How to Reconstitute Research Peptides: A Step-by-Step Lab Guide
Reconstitution sounds technical, but it's really two things: a little arithmetic, and not wrecking the powder while you add water. Get those right and the rest takes about two minutes. Get them wrong and you've got an unknown concentration or a degraded peptide — neither of which makes for clean data.
This guide walks through the whole thing for a typical lyophilized research vial. We'll do the math first, because that's the part people skip and then regret.
What you'll need
- The lyophilized peptide vial (kept cold until now)
- Bacteriostatic water — or sterile water for shorter-term work
- A sterile syringe to move the water
- Alcohol swabs and a clean, draft-free surface
Do the concentration math first
Concentration is just mass divided by volume. The peptide mass is fixed — it's whatever's printed on the vial. The one thing you control is how much water you add. Add less water, get a stronger solution; add more, get a weaker one. That's the entire idea.
So decide your target concentration before you touch the syringe, then add the volume that gets you there. For a 10 mg vial, the options look like this:
| Water added | Concentration | Good when you want… |
|---|---|---|
| 1 mL | 10 mg/mL | A concentrated stock, small working volumes |
| 2 mL | 5 mg/mL | A balanced, easy-to-measure stock |
| 5 mL | 2 mg/mL | Finer measurement, larger volumes |
The steps
- 1Bring everything to room temperatureLet the cold vial sit out for a few minutes. Adding water to ice-cold glass invites condensation and slows dissolving.
- 2Swab both stoppersWipe the peptide vial stopper and the diluent stopper with alcohol. Let them dry.
- 3Draw your chosen volume of waterPull the exact diluent volume from your concentration math into the syringe.

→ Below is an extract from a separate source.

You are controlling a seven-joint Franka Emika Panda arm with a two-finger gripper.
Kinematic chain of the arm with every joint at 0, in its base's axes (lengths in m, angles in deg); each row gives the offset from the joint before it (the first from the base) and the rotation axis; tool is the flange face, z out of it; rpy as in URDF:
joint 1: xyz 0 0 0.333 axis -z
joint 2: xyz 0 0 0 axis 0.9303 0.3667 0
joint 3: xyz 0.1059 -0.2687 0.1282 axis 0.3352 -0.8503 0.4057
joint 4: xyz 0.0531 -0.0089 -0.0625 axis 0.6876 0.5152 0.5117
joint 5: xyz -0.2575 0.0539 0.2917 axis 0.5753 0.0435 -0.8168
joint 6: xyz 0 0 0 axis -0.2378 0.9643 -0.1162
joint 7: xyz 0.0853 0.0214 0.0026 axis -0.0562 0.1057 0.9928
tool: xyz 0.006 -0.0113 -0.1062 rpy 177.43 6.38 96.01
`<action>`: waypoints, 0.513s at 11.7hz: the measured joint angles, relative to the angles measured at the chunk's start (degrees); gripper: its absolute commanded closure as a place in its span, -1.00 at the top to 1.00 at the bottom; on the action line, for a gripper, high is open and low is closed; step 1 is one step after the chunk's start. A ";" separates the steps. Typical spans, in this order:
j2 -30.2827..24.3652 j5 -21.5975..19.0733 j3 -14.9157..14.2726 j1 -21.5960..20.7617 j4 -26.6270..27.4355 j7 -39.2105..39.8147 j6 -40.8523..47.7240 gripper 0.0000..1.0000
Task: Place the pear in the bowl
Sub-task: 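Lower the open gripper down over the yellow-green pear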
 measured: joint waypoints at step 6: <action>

- 4Inject slowly down the inside wallTilt the vial and let the water run down the glass — not straight onto the powder. A hard stream can shear and denature the peptide.
- 5Let it dissolve on its ownGive it a minute. Swirl gently if needed. Never shake — shaking foams and stresses the peptide. It should go fully clear.
- 6Label and refrigerateWrite the date and concentration on the vial and store it cold. Future-you will be grateful.
The mistakes that ruin a vial
- Shaking instead of swirling — foaming denatures peptide and you lose material at the meniscus.
- Spraying water directly onto the powder, which can shear sensitive sequences.
- Eyeballing the water volume, then having no idea what your concentration actually is.
- Skipping the label. A week later, a clear vial in the fridge tells you nothing.
Frequently Asked Questions
What water should I use to reconstitute a peptide?
Bacteriostatic water is the usual choice for research because the benzyl alcohol slows microbial growth, which suits a solution kept refrigerated over time. Sterile water is fine for shorter-term work.
How do I calculate the concentration?
Divide the peptide mass on the vial by the water volume you add. A 10 mg vial plus 2 mL of water gives 5 mg/mL. Choose the water volume that hits your target concentration.
Can I shake the vial to dissolve it faster?
No. Shaking foams the solution and can denature the peptide. Swirl gently and give it time; most peptides go into solution within a minute or two.